▶ [AIM OF THE TASK]: Once you find the line with "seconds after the" in the data that follows, repeat it and every line after it exactly, through the line with "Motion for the".

▶ [DATA SEGMENT]:

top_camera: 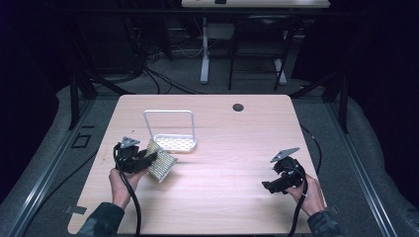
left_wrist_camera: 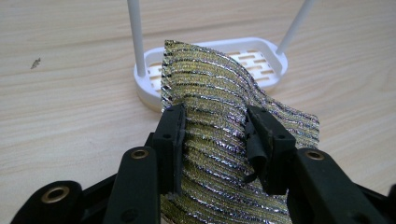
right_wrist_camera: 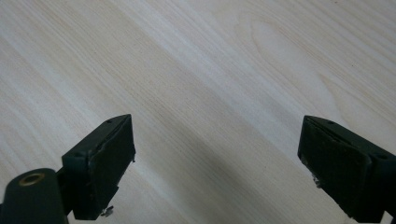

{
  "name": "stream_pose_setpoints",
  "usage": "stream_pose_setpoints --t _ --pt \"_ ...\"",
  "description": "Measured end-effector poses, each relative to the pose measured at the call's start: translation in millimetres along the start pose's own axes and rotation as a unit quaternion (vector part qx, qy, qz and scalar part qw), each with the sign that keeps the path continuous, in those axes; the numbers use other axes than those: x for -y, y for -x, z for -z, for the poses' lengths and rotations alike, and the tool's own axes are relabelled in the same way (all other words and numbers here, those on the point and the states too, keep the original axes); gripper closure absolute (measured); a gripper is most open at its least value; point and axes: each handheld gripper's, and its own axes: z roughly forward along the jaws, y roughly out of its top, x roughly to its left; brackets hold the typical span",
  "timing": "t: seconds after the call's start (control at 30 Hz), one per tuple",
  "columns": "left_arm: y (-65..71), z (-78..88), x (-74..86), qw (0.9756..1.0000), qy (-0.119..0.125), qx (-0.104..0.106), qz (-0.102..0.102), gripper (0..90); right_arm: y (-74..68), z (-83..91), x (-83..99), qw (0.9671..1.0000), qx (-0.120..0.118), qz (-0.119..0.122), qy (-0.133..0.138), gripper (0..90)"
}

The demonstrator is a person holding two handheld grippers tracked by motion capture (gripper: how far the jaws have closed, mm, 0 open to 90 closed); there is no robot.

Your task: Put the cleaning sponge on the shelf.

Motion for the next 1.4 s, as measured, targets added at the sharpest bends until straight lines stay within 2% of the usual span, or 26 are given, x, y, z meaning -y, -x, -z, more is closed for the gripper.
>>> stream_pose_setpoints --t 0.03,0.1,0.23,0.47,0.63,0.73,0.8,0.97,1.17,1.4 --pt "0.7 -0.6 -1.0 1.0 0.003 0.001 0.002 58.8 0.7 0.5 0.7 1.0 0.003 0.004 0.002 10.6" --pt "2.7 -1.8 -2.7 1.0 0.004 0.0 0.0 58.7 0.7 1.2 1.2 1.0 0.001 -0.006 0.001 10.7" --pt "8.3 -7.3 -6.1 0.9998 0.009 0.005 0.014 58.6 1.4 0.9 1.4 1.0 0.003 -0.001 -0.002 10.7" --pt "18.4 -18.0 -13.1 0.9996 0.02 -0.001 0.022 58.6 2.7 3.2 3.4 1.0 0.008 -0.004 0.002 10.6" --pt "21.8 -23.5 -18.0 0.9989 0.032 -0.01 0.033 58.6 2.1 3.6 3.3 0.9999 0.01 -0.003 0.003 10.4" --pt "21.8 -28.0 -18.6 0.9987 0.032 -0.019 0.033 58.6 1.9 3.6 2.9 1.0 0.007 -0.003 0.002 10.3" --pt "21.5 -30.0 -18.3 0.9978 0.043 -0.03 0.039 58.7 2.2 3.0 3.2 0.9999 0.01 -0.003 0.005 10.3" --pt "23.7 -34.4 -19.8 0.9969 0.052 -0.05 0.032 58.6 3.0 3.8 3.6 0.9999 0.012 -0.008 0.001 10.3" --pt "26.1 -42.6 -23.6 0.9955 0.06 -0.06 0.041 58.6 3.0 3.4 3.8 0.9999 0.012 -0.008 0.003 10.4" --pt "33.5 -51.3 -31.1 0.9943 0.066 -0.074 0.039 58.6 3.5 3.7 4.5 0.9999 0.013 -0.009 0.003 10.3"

▶ [RESULT OF THE EXERCISE]:
  "timing": "t: seconds after the call's start (control at 30 Hz), one per tuple",
  "columns": "left_arm: y (-65..71), z (-78..88), x (-74..86), qw (0.9756..1.0000), qy (-0.119..0.125), qx (-0.104..0.106), qz (-0.102..0.102), gripper (0..90); right_arm: y (-74..68), z (-83..91), x (-83..99), qw (0.9671..1.0000), qx (-0.120..0.118), qz (-0.119..0.122), qy (-0.133..0.138), gripper (0..90)"
}

The demonstrator is a person holding two handheld grippers tracked by motion capture (gripper: how far the jaws have closed, mm, 0 open to 90 closed); there is no robot.

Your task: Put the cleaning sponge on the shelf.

Motion for the next 1.4 s, as measured, targets added at the sharpest bends until straight lines stay within 2% of the usual span, or 26 are given, x, y, z meaning -y, -x, -z, more is closed for the gripper.

There is no more output for this exercise.